Incluso las plataformas comienzan a entrever este cambio de preferencia. Tras años empujando el entretenimiento fácil, redes como Instagram o X (antes Twitter) están introduciendo funciones para fomentar comunidades más cerradas y contenido más íntimo, intuyendo que “a medida que más gente anhela autenticidad, las plataformas tendrán que tomar nota”. Surgen también nuevas vías donde la profundidad importa más que la masividad: creadores que prefieren 10.000 seguidores comprometidos que 1 millón de espectadores pasivos, newsletters de nicho, canales de Discord o Patreon donde prima la calidad del intercambio sobre el brillo vacío de la viralidad. Todo apunta a una conclusión: hay vida (y negocio) más allá de los likes y los retos virales, pero requiere un replanteamiento deliberado de cómo usamos la Internet actual.
Responsabilidad compartida: menos basura, más criterio
¿Significa esto que Internet “apesta” sin remedio? No del todo. Si bien el diagnóstico es crítico, también es cierto que cada usuario tiene poder para mejorar el entorno digital con sus decisiones cotidianas. La responsabilidad es compartida. Por un lado, los creadores y community managers deberían preguntarse qué aportan con cada contenido que publican. Antes de sumarse a la próxima tendencia absurda, conviene reflexionar: ¿esto aporta valor o solo hace bulto? La originalidad y la calidad deben volver a ser parámetros fundamentales, incluso si a corto plazo no generen las mismas métricas abultadas que la enésima broma de moda. Al final del día, una audiencia fidelizada por contenido auténtico vale más que un puñado de vistas fugaces logradas con trucos.

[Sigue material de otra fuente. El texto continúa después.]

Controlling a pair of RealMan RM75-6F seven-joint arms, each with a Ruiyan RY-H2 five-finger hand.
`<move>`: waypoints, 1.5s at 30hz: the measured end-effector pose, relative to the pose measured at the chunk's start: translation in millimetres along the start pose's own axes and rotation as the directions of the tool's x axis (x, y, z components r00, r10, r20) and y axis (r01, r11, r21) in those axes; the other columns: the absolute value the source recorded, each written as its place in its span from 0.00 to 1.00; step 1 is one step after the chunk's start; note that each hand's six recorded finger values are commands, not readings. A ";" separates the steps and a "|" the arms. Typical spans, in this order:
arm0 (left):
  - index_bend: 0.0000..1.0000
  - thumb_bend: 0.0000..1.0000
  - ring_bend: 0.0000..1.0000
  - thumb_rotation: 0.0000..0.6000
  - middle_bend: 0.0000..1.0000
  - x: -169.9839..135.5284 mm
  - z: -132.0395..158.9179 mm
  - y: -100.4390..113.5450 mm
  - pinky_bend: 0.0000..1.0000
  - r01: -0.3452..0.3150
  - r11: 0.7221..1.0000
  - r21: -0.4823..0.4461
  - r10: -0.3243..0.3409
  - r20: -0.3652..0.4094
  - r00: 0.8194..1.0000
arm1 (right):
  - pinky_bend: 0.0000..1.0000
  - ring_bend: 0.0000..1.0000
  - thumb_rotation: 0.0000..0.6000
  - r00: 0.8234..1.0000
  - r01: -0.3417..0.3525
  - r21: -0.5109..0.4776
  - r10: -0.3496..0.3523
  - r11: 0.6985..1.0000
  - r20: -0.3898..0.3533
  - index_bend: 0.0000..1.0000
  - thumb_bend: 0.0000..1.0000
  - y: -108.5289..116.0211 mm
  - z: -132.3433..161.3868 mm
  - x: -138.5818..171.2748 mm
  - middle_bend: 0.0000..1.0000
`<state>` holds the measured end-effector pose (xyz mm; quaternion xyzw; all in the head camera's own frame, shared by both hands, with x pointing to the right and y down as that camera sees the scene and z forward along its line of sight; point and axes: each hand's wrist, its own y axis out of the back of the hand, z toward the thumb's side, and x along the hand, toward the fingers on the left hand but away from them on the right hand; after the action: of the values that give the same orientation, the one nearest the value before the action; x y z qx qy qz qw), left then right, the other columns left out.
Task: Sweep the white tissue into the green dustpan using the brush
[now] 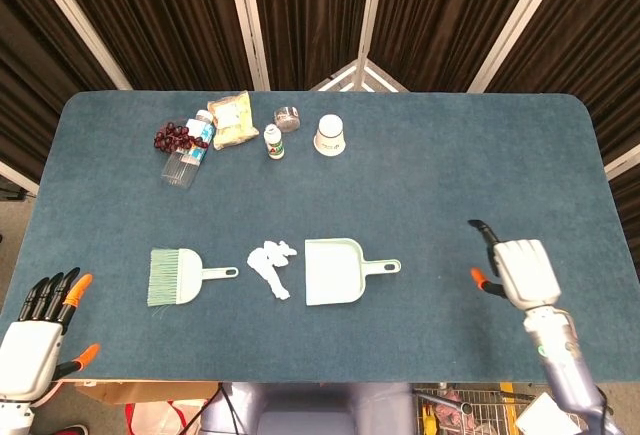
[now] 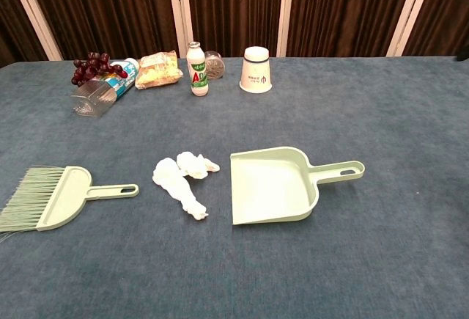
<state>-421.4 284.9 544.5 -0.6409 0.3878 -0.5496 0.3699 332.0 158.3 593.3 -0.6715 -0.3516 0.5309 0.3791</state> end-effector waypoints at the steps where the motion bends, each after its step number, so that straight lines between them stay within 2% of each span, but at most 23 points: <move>1: 0.00 0.03 0.00 1.00 0.00 0.0 -0.2 -0.1 0.03 0.000 1.000 0.000 0.000 -0.001 1.000 | 0.84 0.77 1.00 1.000 -0.014 0.007 0.014 1.000 -0.008 0.22 0.30 -4.5 6.9 -4.8 0.80; 11: 0.00 0.03 0.00 1.00 0.00 0.3 -2.8 -0.9 0.03 0.006 1.000 0.001 -0.006 -0.004 1.000 | 0.84 0.78 1.00 0.989 -0.142 0.020 0.142 0.990 -0.044 0.28 0.30 -56.7 67.9 -29.1 0.81; 19: 0.00 0.03 0.00 1.00 0.00 0.9 -4.0 -1.7 0.03 0.011 1.000 0.001 -0.011 -0.007 1.000 | 0.84 0.78 1.00 0.979 -0.185 0.024 0.187 0.982 -0.076 0.28 0.30 -82.7 100.2 -35.2 0.81; 24: 0.00 0.03 0.00 1.00 0.00 0.9 -3.3 -1.7 0.03 0.012 1.000 0.002 -0.012 -0.003 1.000 | 0.84 0.78 1.00 0.975 -0.208 0.027 0.209 0.978 -0.069 0.28 0.30 -97.3 107.8 -37.9 0.81; 29: 0.00 0.03 0.00 1.00 0.00 1.7 -2.0 -2.4 0.03 0.013 1.000 0.000 -0.013 0.002 1.000 | 0.84 0.78 1.00 0.978 -0.202 0.025 0.203 0.979 -0.051 0.31 0.30 -105.9 112.5 -46.5 0.81; 36: 0.00 0.03 0.00 1.00 0.00 2.3 -1.2 -3.5 0.03 0.016 1.000 -0.001 -0.016 0.006 1.000 | 0.84 0.78 1.00 0.979 -0.200 0.033 0.201 0.979 -0.026 0.40 0.30 -111.3 109.7 -49.9 0.81; 45: 0.00 0.03 0.00 1.00 0.00 2.1 0.1 -4.0 0.03 0.018 1.000 0.001 -0.018 0.010 1.000 | 0.84 0.78 1.00 0.978 -0.208 0.026 0.209 0.978 -0.013 0.45 0.32 -115.7 108.3 -52.1 0.81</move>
<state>-420.7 284.8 549.0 -0.6469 0.3801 -0.5499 0.3669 208.0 181.2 702.4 -0.7041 -0.2696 0.5666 0.3325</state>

Por otro lado, nosotros, la audiencia, también jugamos un rol clave. Cada vez que premiamos con nuestra atención los contenidos vacíos o de mal gusto, enviamos la señal de que eso es lo que queremos ver. Tomar responsabilidad implica ser más selectivos con lo que consumimos y compartimos. ¿Por qué no apoyar más a aquel creador que se esfuerza por brindar información útil, aunque no haga bailes ridículos? ¿Por qué no ignorar (o incluso dejar de seguir) a quienes únicamente buscan llamar la atención con polémicas estériles o copias baratas? En la medida en que cambiemos nuestros hábitos de consumo, las propias plataformas y creadores ajustarán el rumbo. Al fin y al cabo, en la selva de Internet, lo que no recibe clicks tiende a extinguirse.

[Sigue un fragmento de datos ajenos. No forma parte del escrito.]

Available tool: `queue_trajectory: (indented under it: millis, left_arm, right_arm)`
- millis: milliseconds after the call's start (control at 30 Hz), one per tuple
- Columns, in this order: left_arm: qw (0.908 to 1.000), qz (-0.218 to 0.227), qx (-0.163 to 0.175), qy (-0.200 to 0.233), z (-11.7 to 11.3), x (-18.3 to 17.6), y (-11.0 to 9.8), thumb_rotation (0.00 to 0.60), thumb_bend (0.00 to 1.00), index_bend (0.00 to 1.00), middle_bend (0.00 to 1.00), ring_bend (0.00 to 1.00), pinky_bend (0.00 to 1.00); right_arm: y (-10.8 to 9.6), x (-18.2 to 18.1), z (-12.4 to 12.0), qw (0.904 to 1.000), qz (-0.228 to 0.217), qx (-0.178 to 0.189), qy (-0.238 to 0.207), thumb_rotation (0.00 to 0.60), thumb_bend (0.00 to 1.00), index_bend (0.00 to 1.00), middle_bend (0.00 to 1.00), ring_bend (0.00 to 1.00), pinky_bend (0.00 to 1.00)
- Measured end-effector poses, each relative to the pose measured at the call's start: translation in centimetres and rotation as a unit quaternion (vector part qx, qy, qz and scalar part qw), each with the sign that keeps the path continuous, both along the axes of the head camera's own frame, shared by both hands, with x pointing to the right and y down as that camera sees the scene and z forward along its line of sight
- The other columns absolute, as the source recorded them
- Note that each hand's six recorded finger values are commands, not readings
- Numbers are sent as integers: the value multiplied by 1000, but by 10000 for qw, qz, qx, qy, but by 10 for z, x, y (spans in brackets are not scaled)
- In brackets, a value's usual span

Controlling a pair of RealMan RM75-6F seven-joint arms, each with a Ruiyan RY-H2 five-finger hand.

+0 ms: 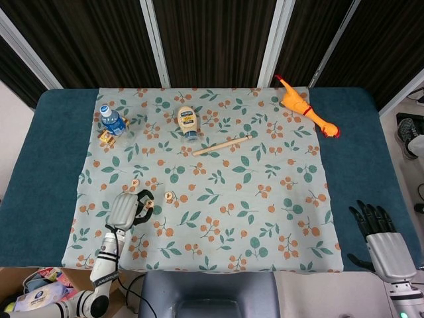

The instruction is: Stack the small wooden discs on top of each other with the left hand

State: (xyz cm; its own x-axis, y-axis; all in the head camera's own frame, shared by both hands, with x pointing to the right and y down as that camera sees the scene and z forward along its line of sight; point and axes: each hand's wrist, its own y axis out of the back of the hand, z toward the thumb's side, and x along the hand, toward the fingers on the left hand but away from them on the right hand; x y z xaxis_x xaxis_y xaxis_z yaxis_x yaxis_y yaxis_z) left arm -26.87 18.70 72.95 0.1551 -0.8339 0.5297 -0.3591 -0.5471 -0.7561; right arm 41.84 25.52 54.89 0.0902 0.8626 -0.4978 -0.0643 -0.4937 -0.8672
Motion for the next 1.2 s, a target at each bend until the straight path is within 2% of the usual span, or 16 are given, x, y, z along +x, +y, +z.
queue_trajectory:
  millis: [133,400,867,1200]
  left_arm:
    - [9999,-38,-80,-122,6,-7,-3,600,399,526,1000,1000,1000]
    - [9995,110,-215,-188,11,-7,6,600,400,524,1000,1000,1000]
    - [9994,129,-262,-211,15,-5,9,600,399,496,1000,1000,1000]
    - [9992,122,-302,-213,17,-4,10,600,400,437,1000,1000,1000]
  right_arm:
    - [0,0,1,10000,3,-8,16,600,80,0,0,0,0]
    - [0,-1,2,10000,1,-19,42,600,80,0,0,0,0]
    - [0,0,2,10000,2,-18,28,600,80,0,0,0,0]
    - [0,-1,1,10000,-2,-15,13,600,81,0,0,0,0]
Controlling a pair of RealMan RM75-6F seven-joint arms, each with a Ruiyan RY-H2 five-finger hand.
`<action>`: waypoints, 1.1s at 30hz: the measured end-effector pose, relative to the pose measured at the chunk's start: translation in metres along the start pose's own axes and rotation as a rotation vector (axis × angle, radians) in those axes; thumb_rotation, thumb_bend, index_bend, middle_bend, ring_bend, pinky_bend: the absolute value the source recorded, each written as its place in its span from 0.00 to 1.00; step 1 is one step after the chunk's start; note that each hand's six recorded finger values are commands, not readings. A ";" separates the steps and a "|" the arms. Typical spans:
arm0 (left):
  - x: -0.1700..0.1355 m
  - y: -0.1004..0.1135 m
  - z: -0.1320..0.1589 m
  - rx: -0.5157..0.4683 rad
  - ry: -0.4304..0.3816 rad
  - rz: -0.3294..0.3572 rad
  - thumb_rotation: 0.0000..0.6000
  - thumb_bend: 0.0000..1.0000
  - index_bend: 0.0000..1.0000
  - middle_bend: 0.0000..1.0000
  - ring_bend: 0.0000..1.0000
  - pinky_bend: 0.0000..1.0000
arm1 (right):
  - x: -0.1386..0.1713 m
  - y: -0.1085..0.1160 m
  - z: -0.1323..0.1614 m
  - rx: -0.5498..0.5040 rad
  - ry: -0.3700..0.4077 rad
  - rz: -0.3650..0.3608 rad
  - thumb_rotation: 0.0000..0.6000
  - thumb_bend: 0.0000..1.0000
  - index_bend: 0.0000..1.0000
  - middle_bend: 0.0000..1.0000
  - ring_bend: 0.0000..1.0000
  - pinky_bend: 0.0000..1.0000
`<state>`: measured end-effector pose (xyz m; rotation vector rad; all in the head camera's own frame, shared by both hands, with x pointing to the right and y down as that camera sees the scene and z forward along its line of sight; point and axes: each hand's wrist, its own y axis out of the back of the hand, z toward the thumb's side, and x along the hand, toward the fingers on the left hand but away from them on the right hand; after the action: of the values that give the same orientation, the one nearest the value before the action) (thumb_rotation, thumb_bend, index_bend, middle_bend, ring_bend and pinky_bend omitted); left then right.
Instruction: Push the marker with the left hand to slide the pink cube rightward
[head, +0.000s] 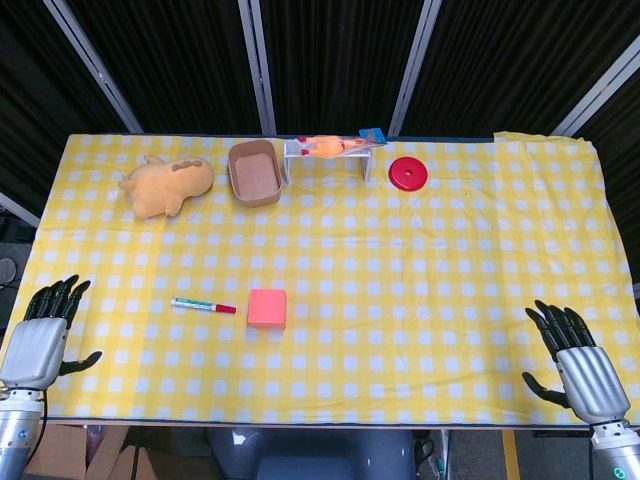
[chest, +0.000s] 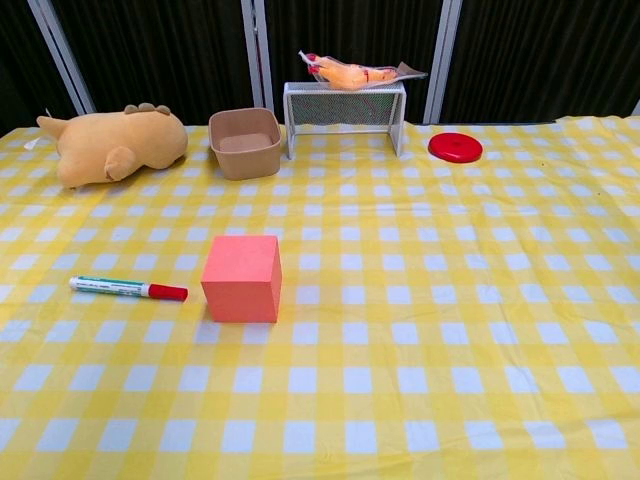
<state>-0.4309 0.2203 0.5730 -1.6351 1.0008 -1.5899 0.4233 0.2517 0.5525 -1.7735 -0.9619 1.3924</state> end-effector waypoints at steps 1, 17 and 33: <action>0.000 0.000 0.000 0.000 0.000 -0.001 1.00 0.15 0.00 0.00 0.00 0.04 | 0.000 0.000 0.000 0.000 -0.001 0.000 1.00 0.32 0.00 0.00 0.00 0.00; 0.001 -0.005 0.002 0.009 -0.006 -0.029 1.00 0.15 0.00 0.00 0.00 0.04 | -0.001 0.006 -0.001 0.006 -0.010 -0.058 1.00 0.32 0.00 0.00 0.00 0.00; 0.020 -0.008 0.015 0.044 -0.045 -0.076 1.00 0.17 0.30 0.05 0.00 0.15 | 0.001 0.009 -0.006 -0.008 -0.063 -0.088 1.00 0.32 0.00 0.00 0.00 0.00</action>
<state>-0.4158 0.2067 0.5893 -1.6887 0.8840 -1.6058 0.4305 0.2472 0.5456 -1.6815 -1.0675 1.3973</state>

En resumen, la Internet actual peca de superficialidad y ruido, sí, pero no está condenada irremediablemente a ser un circo de giladas. Podemos y debemos exigir – y producir – algo mejor. Volver a las bases, como se ha propuesto, significa reivindicar la sinceridad, la creatividad bien entendida y el propósito original de cada uno en el mundo real. Significa recordar que no todos tenemos que ser comediantes virales para tener un lugar en la era digital. A veces, la verdadera revolución es hacer las cosas bien, con sentido común, aunque no sean «divertidas» en el sentido trivial de la palabra.

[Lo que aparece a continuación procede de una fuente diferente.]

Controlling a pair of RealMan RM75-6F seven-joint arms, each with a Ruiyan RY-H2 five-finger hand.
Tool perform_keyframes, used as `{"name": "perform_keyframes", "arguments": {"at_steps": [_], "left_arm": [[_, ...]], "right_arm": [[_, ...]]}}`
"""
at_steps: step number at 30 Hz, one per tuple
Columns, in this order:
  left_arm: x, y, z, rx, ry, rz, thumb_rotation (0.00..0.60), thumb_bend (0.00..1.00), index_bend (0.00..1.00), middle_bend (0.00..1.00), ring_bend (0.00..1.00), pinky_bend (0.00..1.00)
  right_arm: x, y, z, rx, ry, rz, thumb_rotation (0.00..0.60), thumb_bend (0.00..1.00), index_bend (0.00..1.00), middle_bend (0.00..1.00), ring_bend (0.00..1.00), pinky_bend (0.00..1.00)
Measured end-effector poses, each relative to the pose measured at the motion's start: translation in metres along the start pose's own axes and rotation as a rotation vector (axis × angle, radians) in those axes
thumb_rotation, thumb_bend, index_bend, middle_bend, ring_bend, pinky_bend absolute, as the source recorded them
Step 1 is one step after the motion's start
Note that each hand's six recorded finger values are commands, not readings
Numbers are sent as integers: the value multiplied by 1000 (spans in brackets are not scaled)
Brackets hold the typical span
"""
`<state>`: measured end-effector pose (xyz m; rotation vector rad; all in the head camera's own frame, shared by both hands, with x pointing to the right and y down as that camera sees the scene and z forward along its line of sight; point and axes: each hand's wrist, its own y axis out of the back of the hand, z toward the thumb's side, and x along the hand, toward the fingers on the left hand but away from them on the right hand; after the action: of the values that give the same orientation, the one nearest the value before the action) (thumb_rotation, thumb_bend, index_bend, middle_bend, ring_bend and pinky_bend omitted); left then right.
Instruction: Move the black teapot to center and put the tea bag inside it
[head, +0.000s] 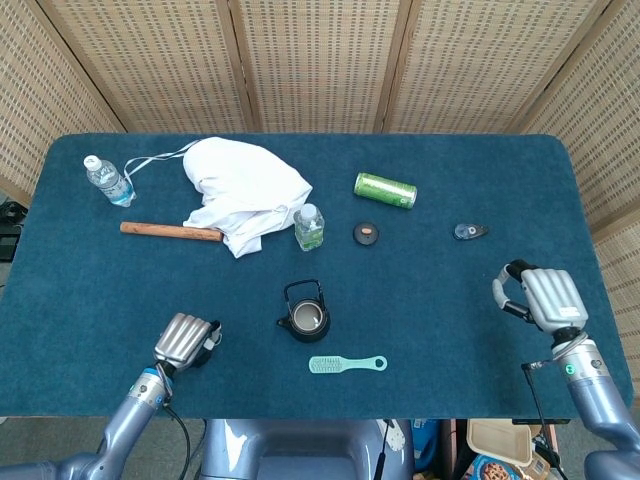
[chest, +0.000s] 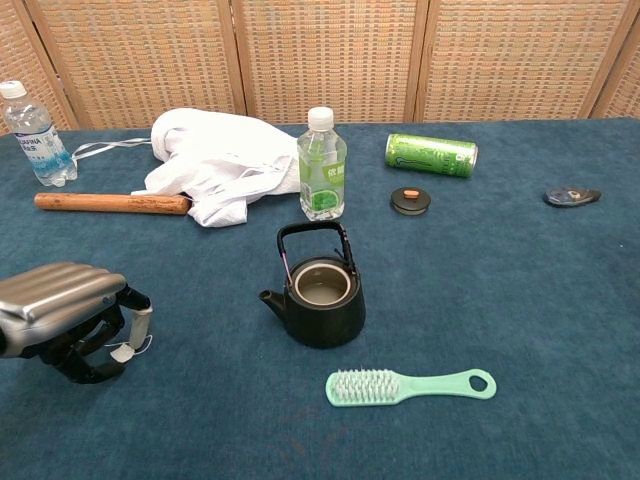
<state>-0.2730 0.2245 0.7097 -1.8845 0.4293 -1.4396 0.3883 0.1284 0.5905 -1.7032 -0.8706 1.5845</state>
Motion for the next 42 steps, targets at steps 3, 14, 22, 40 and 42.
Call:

Al final, quizá la pregunta no sea si la Internet actual apesta, sino qué vamos a hacer al respecto. Porque la Red, con todos sus defectos, sigue siendo nuestro reflejo. Y si hoy está «cada vez más pelotuda», tal vez dependa de nosotros revertir esa tendencia. Tomemos la responsabilidad – como creadores y como consumidores – de elevar el nivel. Un timeline a la vez, un like a la vez, se puede cambiar el rumbo del contenido online: de la mierda a lo memorable, de la trivialidad a la utilidad, de la copia vacía a la autenticidad con propósito. Quizás entonces dejemos de percibir que Internet apesta, y volvamos a verla como lo que podría ser: una herramienta valiosa y variada, tan inteligente y enriquecedora como queramos hacerla.